EXERCISE OBJECTIVE: In the listing that follows, determine how many lines include the word "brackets". Respond with that number alone.

DATA:
-=-=-

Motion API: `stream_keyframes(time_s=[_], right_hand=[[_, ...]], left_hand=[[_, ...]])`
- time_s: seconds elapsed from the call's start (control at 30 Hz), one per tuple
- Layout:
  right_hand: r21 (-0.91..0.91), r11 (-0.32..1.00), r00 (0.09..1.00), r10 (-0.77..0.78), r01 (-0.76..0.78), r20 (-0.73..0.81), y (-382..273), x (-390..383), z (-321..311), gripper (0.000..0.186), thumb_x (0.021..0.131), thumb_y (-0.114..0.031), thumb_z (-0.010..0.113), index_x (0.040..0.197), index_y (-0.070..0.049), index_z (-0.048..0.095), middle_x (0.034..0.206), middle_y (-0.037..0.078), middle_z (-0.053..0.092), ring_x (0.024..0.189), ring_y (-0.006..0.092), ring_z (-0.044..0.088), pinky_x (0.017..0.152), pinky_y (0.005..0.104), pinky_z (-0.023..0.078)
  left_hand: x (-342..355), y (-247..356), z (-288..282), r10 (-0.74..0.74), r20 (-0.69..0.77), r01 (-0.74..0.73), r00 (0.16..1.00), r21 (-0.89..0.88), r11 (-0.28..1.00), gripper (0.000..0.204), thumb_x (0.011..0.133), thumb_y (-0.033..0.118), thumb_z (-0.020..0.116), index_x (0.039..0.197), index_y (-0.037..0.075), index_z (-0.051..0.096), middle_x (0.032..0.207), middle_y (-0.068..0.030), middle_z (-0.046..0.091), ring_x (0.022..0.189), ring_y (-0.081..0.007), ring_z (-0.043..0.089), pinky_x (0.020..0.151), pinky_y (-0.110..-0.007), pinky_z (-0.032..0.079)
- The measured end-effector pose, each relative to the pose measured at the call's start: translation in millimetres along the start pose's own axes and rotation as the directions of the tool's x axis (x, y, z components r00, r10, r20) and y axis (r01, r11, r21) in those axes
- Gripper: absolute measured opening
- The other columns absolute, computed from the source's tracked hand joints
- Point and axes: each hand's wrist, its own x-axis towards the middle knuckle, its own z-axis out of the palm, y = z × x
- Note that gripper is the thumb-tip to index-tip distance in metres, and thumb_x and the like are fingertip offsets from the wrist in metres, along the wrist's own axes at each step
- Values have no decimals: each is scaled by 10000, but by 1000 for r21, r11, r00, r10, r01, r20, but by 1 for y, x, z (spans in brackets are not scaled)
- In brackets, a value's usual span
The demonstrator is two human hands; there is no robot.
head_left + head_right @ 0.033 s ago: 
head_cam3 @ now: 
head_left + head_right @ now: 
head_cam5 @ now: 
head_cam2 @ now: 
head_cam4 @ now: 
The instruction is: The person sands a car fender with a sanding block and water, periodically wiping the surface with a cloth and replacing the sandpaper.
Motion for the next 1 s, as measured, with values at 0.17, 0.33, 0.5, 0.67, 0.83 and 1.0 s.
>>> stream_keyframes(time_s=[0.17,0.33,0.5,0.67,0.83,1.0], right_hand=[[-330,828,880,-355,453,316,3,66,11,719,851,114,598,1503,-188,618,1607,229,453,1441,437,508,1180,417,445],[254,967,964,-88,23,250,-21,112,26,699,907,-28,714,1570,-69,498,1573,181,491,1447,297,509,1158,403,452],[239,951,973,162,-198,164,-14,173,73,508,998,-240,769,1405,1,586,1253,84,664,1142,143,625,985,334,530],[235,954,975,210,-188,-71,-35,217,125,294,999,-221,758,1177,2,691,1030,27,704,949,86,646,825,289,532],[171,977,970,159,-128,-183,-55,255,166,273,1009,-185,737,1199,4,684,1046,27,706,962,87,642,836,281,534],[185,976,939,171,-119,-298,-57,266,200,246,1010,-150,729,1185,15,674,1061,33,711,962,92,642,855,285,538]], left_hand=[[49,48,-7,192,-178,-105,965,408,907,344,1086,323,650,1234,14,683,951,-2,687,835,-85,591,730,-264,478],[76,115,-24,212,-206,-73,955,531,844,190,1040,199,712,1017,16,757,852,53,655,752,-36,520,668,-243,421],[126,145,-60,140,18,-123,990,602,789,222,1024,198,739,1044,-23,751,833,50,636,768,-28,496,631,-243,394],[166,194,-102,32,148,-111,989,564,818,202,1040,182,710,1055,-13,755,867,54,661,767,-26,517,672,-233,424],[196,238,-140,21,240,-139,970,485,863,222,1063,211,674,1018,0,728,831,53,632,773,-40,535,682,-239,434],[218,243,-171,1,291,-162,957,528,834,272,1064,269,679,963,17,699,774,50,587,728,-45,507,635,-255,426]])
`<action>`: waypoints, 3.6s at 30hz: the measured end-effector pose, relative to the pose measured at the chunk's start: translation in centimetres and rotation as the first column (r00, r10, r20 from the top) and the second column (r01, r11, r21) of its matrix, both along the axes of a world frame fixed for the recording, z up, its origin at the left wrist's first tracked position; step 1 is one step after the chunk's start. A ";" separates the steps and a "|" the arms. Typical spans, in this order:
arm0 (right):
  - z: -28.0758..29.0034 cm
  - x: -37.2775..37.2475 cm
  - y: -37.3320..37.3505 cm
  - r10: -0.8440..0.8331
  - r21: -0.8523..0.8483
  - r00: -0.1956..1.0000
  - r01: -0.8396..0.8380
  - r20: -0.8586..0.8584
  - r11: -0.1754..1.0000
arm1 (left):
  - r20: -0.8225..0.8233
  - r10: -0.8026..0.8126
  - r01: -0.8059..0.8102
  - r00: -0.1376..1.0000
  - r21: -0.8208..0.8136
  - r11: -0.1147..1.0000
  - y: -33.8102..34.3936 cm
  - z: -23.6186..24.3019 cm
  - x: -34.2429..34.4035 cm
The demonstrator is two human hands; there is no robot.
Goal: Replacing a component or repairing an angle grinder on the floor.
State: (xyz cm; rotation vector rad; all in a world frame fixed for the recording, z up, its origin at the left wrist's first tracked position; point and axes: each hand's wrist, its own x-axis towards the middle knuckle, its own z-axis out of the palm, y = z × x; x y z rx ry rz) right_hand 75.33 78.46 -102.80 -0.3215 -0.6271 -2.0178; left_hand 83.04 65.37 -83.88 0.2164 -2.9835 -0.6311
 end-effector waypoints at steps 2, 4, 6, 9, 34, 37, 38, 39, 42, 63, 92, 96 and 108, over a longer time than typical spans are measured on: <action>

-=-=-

EXPECTED ANSWER: 2